Ubiquity Backs ElastixAI: Fixing AI’s Most Expensive Mistake

AI isn’t limited by models anymore—it’s limited by inefficient hardware. ElastixAI flips the equation

Apr 07, 2026

Ubiquity recently backed ElastixAI, a company tackling one of the most important—and most overlooked—problems in AI:

Not how we build models, but how we run them.

AI is not bottlenecked by models anymore. It’s bottlenecked by inference—the cost, efficiency, and infrastructure required to actually deploy these systems at scale.

And right now, that layer is breaking.

Every week, new ML techniques unlock meaningful gains—quantization, sparsity, better attention mechanisms, longer context. But those gains rarely show up in production. Not because the ideas are wrong, but because the hardware can’t keep up.

Hyperscalers made a reasonable bet: deploy GPUs at massive scale and refresh every few years. That worked when models evolved slowly. It breaks when model optimization evolve weekly.

Your hardware is already out of date.

We’re trying to run modern AI on hardware that acts more like a fixed-function calculator than a programmable system. And then we try to fix it by buying more GPUs. That’s not scaling. That’s scaling a broken system.

ElastixAI exists to fix this.

The Hidden Tax on Every Token

This mismatch shows up everywhere once you look for it.

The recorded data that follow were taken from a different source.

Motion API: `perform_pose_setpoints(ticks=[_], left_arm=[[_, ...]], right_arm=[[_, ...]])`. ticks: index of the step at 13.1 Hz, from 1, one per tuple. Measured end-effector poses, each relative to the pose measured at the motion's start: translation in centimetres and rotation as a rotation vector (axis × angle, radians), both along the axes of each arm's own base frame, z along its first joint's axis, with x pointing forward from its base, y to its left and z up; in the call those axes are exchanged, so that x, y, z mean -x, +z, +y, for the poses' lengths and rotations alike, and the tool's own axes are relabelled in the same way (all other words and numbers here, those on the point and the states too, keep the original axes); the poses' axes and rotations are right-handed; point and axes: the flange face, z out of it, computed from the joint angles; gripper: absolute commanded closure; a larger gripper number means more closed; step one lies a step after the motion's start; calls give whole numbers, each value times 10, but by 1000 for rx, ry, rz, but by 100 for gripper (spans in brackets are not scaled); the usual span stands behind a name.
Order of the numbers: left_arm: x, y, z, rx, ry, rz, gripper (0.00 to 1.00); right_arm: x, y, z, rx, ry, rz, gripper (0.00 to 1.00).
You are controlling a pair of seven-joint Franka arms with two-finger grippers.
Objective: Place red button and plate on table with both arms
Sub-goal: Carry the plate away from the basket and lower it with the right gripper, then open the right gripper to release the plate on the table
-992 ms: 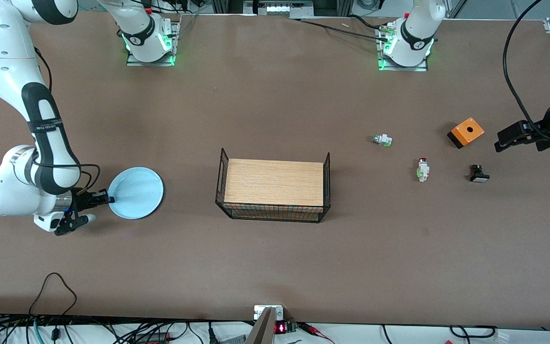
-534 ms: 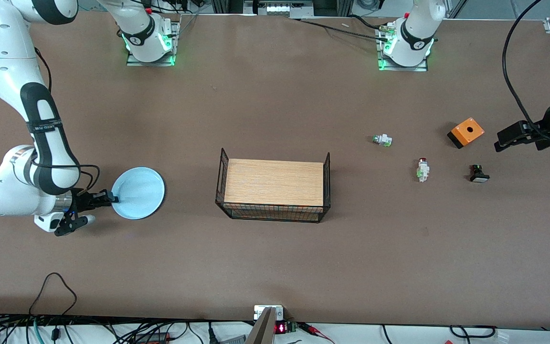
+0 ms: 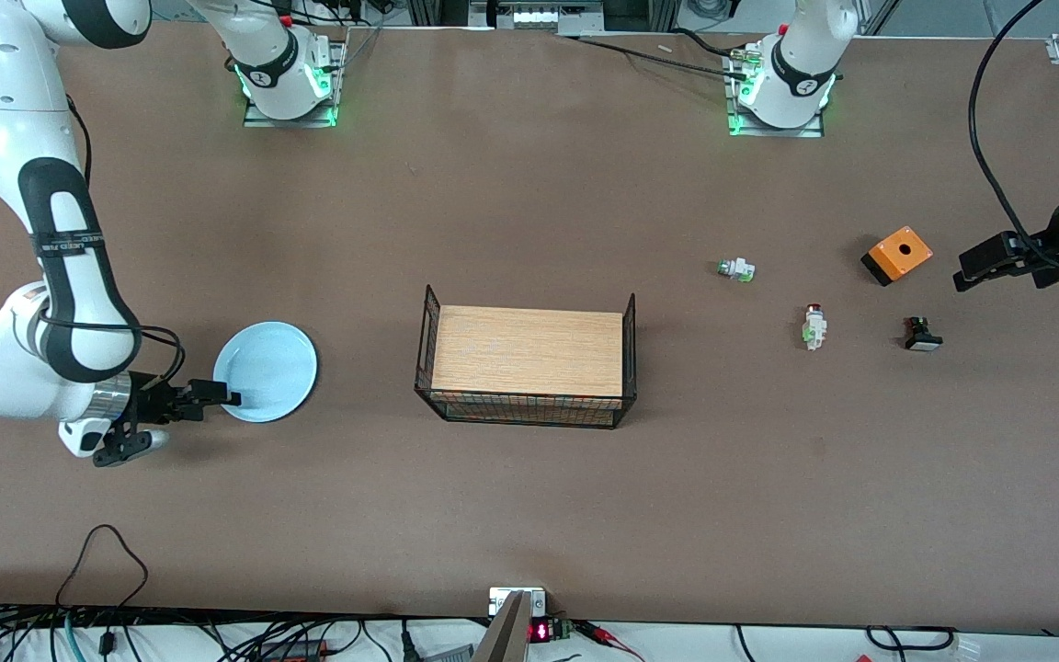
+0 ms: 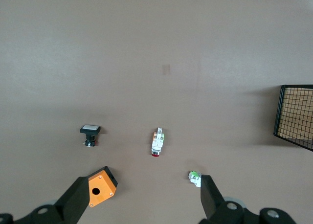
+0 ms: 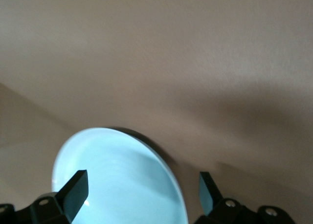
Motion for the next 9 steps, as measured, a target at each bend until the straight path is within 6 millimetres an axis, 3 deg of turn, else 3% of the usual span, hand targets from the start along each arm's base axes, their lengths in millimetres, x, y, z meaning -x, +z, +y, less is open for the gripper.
perform_pose_setpoints(ticks=[5,9], left_arm=[[1,2,-2,0,-3,-2,0],[1,2,-1,0,-2,-2,0]], right_arm=[[-25,105,47,37,-41,83,0],[-15,193,85,236,-68,130,0]])
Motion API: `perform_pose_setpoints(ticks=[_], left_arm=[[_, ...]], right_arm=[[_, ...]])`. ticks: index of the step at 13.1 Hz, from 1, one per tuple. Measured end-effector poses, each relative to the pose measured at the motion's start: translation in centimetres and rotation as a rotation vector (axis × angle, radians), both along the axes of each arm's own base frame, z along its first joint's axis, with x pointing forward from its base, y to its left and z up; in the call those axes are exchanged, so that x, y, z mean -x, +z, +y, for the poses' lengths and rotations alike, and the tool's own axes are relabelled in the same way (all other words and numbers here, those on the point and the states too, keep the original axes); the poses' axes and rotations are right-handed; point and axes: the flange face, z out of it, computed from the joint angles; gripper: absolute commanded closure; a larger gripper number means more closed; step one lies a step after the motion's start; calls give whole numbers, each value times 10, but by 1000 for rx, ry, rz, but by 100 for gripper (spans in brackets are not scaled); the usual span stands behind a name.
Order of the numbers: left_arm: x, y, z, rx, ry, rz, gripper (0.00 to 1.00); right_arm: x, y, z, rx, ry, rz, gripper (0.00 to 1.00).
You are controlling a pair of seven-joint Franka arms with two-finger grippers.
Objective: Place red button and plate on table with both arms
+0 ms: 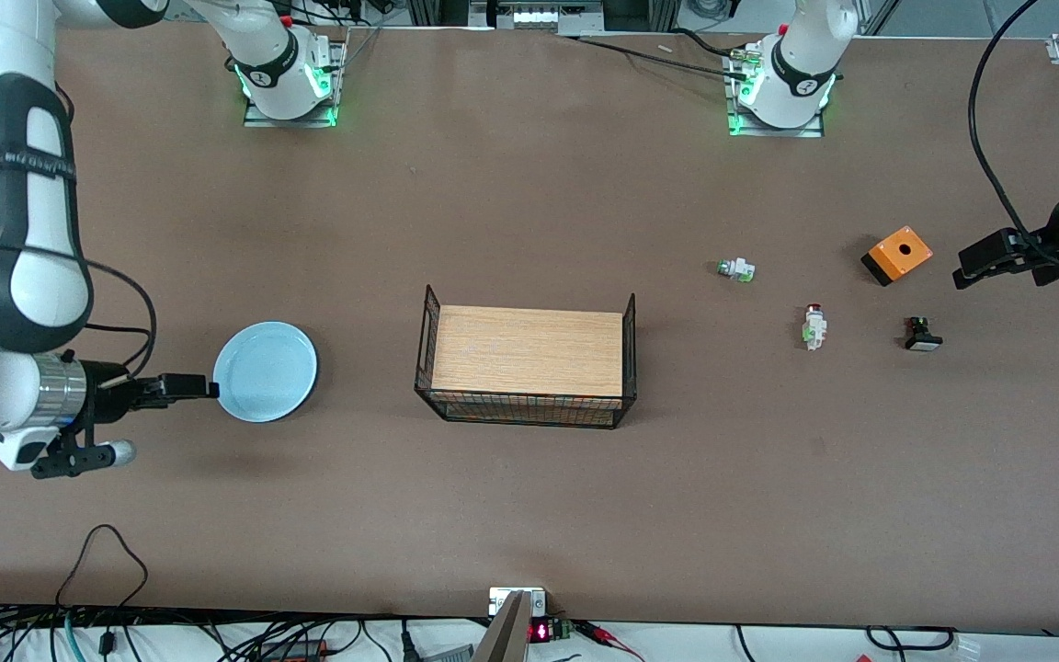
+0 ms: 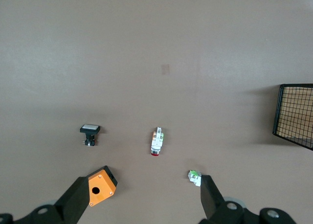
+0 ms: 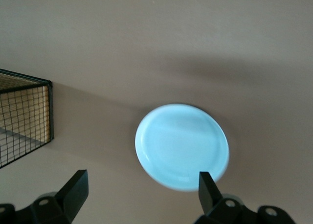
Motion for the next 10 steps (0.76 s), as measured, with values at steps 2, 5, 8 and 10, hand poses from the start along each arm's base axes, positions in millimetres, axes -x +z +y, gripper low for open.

New ML optimizations should deliver step-function improvements. In practice, they get watered down because existing hardware can’t support them natively. A technique like 4-bit quantization should unlock dramatic gains, but when you force it through hardware that wasn’t designed for it, most of the benefit disappears.

At the same time, the cost structure is moving in the wrong direction. Memory is becoming the dominant expense, with high-bandwidth memory costing an order of magnitude more than traditional DRAM. Compute is underutilized—large portions of modern GPUs sit idle during inference workloads. And power requirements are ballooning to levels that strain real-world data center constraints.

We are building increasingly powerful models on infrastructure that wastes most of its capability.
That’s not a marginal inefficiency. That’s a structural problem.

Why Elastix Exists

Elastix flips the stack.

Instead of forcing models to conform to hardware, Elastix makes hardware conform to models. The key is reconfigurable compute—specifically, FPGAs.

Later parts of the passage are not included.